4.1. From Apoprotein to Substrate Insertion

Based on their crystal structure observations, Wang et al. [18] hypothesized that the order of interactions between the stearoyl-CoA substrate and the apoprotein begin with the interaction of the CoA moiety and the nine protein face residues, followed by the movement of the fatty acid tail proceeding towards the tunnel entrance, and passing between TM2 and TM4. The present results are largely consistent with this view. The three residues of interest have higher energetic penalties when they are more distant in the Apoprotein model than the CoA model (Table 1c,d, respectively). Because the increased distance between Gln147 and Thr261 was observed in the CoA model (Table 1f) but not in the Apoprotein model (Table 1c), the tunnel-opening action of CoA appears to be due to an allosteric change based on the interaction between these nine residues and the CoA moiety.
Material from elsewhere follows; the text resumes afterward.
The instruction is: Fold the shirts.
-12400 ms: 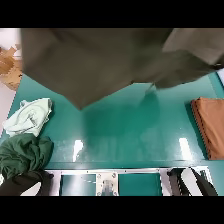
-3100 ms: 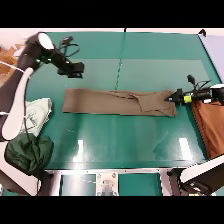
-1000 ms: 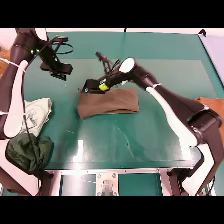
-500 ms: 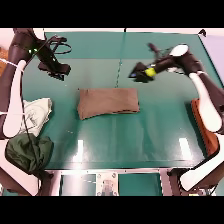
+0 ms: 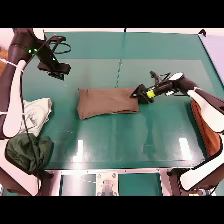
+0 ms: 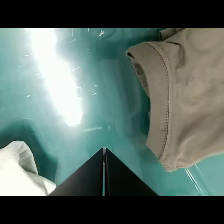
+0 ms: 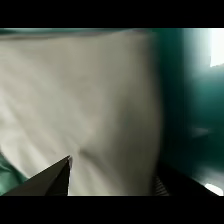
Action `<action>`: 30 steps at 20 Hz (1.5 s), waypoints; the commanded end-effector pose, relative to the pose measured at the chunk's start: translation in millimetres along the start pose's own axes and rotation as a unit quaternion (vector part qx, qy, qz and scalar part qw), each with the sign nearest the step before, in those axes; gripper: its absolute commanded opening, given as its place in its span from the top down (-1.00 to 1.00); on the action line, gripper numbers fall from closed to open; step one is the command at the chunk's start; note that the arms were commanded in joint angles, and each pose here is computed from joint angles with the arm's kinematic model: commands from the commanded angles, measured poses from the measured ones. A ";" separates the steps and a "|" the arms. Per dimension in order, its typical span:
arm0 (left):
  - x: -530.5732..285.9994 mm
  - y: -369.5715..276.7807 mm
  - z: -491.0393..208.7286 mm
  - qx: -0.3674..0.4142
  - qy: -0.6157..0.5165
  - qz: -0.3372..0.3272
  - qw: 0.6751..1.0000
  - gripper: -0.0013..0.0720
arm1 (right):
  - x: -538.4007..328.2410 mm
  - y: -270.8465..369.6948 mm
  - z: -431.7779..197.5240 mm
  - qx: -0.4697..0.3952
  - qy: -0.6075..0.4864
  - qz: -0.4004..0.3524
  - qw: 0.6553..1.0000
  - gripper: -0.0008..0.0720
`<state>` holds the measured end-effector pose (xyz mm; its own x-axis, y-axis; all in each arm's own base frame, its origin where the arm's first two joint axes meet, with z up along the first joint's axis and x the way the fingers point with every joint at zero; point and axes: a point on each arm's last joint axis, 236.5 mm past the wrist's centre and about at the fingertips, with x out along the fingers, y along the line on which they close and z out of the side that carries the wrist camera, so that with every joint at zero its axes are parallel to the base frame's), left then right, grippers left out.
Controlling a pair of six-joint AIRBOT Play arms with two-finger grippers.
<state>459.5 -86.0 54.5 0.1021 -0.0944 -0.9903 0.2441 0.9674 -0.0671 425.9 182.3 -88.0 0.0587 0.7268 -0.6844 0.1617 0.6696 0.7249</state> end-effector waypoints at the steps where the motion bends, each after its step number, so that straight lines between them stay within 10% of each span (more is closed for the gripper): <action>1: -0.6 0.3 -1.8 -0.002 0.003 0.000 1.000 0.91 | 38.3 20.0 -4.5 0.005 -0.012 0.022 1.000 -0.53; 2: -0.6 0.3 -1.8 -0.002 0.003 0.000 1.000 0.91 | 39.5 29.3 -4.1 0.002 -0.012 0.031 0.999 -0.49; 4: -0.6 0.3 -1.8 -0.002 0.003 0.000 1.000 0.91 | 32.6 47.1 -0.6 -0.017 -0.012 0.043 0.999 0.84; 5: -0.6 0.2 -1.8 -0.002 0.003 0.000 1.000 0.91 | 23.1 56.6 4.5 -0.029 -0.019 0.047 0.998 0.92; 17: -0.6 -0.6 -1.6 0.001 0.003 -0.002 1.000 0.91 | -416.8 30.0 48.5 -0.006 -0.365 -0.067 0.929 0.92; 30: -0.6 -3.2 -0.7 0.002 0.001 -0.007 1.000 0.91 | -505.2 -187.0 -170.9 0.439 -0.287 -0.306 0.794 0.92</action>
<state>458.0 -87.5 54.5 0.0955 -0.1018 -0.9902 0.2482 0.9658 -0.0753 260.9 -281.5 151.3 0.3159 -0.0309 -0.9483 0.8486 0.4563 0.2678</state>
This finding is consistent with experimental results that indicate that SCD1 acts on the stearoyl-CoA but not the stearate, which is the saturated lipid tail without the CoA headgroup [2]. Given these findings, the series of actions leading to stearoyl-CoA entry into SCD1 may be as follows (see Scheme 1, steps 1 and 2): the residues that the CoA moiety interact with serve as a “doorbell” for the CoA head group of the incoming substrate to press.
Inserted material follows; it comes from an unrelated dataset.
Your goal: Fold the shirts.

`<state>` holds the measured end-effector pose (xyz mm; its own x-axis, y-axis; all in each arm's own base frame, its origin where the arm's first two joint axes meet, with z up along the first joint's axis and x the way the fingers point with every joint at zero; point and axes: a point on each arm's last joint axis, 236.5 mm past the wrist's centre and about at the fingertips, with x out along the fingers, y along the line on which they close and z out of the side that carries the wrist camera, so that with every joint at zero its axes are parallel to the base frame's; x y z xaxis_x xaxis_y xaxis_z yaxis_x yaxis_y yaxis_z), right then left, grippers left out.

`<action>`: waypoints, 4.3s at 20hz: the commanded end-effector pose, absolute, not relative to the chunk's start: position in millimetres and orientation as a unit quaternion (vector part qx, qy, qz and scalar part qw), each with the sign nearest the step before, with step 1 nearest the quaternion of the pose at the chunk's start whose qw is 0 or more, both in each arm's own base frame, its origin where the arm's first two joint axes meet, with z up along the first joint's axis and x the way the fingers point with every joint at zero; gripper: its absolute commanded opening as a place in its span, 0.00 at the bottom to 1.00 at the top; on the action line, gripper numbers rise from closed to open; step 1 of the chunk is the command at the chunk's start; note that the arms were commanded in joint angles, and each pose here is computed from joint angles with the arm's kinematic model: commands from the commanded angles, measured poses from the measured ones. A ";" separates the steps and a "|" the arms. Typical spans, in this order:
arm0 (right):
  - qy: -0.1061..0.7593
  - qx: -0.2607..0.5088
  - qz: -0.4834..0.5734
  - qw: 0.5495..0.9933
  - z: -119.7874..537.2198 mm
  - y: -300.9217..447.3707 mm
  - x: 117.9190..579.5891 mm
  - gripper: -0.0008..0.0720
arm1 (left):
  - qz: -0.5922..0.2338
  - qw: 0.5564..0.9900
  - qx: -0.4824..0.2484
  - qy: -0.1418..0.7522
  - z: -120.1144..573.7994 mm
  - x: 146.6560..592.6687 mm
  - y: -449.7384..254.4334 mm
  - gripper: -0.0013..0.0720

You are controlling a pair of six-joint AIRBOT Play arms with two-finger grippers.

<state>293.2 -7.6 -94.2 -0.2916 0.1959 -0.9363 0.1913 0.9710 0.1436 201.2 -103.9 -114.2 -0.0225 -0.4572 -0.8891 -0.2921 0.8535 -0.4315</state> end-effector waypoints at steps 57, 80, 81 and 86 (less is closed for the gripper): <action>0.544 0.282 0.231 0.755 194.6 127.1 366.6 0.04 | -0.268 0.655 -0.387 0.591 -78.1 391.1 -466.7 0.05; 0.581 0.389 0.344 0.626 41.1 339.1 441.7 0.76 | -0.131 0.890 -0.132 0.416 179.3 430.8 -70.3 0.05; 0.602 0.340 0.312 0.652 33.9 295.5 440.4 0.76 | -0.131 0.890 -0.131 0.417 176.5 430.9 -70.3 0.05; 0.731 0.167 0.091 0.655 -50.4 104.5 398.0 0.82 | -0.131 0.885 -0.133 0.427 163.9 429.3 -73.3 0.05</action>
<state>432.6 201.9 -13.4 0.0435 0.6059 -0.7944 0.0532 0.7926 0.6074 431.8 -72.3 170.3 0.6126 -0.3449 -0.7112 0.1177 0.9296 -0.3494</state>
Mutagenesis studies of the membrane desaturase rat D6D, which does not presently have a determined structure, indicated eight tunnel residues that contribute to substrate specificity, including Trp, Gln, and Ser residues [26]. As these residues contribute to substrate specificity, they have been proposed to be near the binding tunnel entrance. However, due to the low identity and differing substrates between rat D6D and human D9D, it is not possible to assert whether or not the rat D6D’s Trp, Gln, and Ser residues are equivalent, structurally and functionally, to the Trp, Gln, and Thr described in the present work on human D9D.
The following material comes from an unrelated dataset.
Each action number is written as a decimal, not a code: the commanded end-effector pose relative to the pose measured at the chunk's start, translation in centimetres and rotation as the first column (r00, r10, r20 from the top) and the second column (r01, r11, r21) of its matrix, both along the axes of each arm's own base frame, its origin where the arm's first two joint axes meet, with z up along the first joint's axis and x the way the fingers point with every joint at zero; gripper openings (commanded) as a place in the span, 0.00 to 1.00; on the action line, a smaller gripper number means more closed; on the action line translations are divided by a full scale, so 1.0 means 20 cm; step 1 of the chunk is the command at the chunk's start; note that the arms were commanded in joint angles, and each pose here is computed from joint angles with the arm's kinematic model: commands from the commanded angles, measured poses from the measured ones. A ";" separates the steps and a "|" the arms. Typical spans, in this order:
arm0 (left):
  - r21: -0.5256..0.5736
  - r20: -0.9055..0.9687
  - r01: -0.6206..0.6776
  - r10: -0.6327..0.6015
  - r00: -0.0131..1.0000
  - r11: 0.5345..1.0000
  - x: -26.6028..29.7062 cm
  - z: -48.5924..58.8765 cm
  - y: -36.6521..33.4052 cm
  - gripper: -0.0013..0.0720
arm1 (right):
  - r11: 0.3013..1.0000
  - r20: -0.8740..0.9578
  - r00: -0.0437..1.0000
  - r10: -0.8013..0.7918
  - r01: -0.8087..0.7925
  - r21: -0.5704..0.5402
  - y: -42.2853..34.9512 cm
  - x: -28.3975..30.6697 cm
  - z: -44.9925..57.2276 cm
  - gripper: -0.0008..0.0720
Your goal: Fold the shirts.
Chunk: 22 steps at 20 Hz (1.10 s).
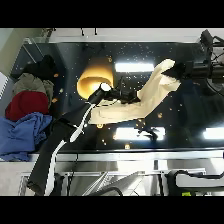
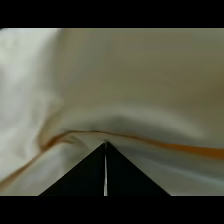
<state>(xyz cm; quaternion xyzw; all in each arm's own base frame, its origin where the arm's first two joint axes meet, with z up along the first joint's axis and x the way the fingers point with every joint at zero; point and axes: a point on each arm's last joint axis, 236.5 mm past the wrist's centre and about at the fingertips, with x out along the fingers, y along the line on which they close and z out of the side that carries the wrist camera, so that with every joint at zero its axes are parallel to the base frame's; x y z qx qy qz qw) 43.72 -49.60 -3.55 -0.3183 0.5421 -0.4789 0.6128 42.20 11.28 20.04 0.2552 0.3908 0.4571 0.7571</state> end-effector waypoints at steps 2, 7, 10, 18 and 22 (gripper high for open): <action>-0.230 0.127 0.108 -0.081 0.989 0.967 0.04 0.65 0.28 0.04 | 0.998 -0.048 0.998 0.028 -0.031 -0.061 0.12 -0.01 -0.09 0.04; -0.238 0.332 -0.011 0.092 0.939 0.971 0.17 1.31 1.23 0.05 | 0.991 -0.102 0.994 0.048 -0.060 -0.121 0.51 0.02 -0.27 0.04; -0.232 0.414 -0.129 0.218 0.884 0.964 0.17 1.54 1.65 0.05 | 0.992 -0.106 0.993 0.055 -0.066 -0.110 0.92 0.04 -0.40 0.04; -0.183 0.456 -0.130 0.201 0.867 0.975 -0.03 1.66 1.97 0.05 | 0.971 -0.221 0.972 0.078 -0.124 -0.202 1.65 -0.12 -1.19 0.69; -0.182 0.453 -0.103 0.176 0.874 0.978 -0.04 1.66 1.91 0.05 | 0.981 -0.235 0.970 0.064 -0.104 -0.162 1.27 0.03 -0.92 0.47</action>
4.2. From Inserted Substrate to Product

The combined Substrate model (Table 1a) free energy distribution indicates that when the two paired distances, Gln147-Trp153 and Gln147-Thr261, were simultaneously close, the dihedral about the stearoyl-CoA C9-C10 bond was more likely to be actionable (−60° ± 10°) than when they were further apart. These results contrast with those of the stearoyl-CoA in the Substrate-waterbox model, which consistently stabilized the trans conformation over the negative gauche conformation (Figure 3 and Figure S5). In this way, SCD1 stabilizes the substrate for desaturation. Consistent with the close proximity of Gln147-Trp153 and Gln147-Thr261 observed in the human and murine crystal structures, the Substrate model (Table 1a) results indicate that the most energetically favorable conformation occurred when the residues were within hydrogen bonding distance. On the other hand, the Product model exhibited larger distances between these residues at the ΔG distribution minimum. This geometry, inconsistent with hydrogen bonding, corresponds to an open tunnel shape. Taken together, the substrate:protein and product:protein interactions are substantially different, suggesting a route for substrate-product discrimination related to the positions, Trp153-Gln147-Thr261. (Scheme 1, Steps 3 and 4)

5. Conclusions

The current results describe the dynamics of SCD1 in the apoprotein state, with an interacting CoA headgroup, with bound substrate, and with bound product. This work describes a structure–function relationship characterization of D9D. These findings assist in prioritizing experimentally directed mutagenesis work. A sequence of dynamic events drives the protein:substrate recognition and processing and the release of the substrate. As summarized in Scheme 1, results indicate that, (1) the Apoprotein has a shallow entrance to the tunnel, (2) the CoA headgroup opens the tunnel entrance, (3) hydrogen bonding between Gln147-Trp153 and Gln147-Thr261 contributes to the tunnel kink typical of the Substrate model, and (4) the distance between these three residues in the Product model may aid in product release into the membrane. Furthermore, the CoA headgroup may aid in substrate–product discrimination.